I’m trying to implement semantic search over multiple text fragments within a single document, and I’m unclear whether Couchbase’s vector search supports searching across a list of embedding vectors stored in one field.
I tested by embedding a single string, and the results are a lot better. Is the semantic search averaging results over all embeddings in the list? Depending on the string order, the results vary.
Does Couchbase vector search support indexing and searching a field containing multiple vectors (list of lists)? If yes, how should I configure the Search index to handle this structure?
If no, what’s the recommended pattern?
Since v8.0, Couchbase supports three types of vector indexes
Hyperscale Vector Index (powered by Query & GSI service)

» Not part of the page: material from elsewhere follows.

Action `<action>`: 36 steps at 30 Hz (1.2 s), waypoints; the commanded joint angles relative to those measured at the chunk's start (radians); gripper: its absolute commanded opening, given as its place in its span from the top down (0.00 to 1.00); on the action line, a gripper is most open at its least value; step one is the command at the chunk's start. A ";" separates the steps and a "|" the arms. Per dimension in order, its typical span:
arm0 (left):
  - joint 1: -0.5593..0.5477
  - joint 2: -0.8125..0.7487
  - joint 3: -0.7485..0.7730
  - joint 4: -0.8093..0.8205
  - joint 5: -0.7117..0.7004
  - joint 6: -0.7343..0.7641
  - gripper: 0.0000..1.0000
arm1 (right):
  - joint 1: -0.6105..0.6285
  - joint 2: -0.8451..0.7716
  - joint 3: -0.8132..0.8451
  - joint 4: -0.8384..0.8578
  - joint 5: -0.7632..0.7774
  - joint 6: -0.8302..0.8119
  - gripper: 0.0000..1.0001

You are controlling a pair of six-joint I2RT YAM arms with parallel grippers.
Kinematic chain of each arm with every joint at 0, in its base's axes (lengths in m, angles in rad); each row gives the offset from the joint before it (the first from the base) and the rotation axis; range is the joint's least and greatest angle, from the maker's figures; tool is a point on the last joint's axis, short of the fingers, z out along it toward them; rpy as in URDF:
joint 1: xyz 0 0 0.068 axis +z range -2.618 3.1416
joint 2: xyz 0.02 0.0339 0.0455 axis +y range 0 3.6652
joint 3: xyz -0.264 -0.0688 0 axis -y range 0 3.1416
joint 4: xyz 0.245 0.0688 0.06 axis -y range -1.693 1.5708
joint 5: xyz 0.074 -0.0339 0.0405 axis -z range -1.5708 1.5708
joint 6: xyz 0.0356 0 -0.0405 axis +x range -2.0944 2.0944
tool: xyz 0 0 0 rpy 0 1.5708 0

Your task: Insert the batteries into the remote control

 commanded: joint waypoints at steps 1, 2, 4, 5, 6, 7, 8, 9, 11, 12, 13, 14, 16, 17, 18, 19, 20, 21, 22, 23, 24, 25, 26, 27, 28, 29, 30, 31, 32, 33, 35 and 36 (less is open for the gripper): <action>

Composite Vector Index (powered by Query & GSI service)
Search Vector Index (powered by Search service) – was also available since v7.6
You can read more about different kinds of indexes here
Now, coming to your question on the supported data models:
None of the 3 vector indexes currently support list of lists as shown in your example.
Workaround:
Suggested data model is one vector per field. This is supported by all 3 vector indexes above.
In your case, it will look like:
{
"doc_id": 1
“curious_fact_embeddings”: [0.123, 0.456, 0.789, …]
}
{
"doc_id": 2
“curious_fact_embeddings”: [0.111, 0.222, 0.333, …]
}
We are also exploring other data models like list of objects where embedding is one of the field inside each object. This might come in a future release.
Great, that’s the approach I took, denormalizing the data. It would be nice to have a vector search for a list of embeddings, reducing the need to duplicate metadata when applying hybrid filters. Thanks for the response!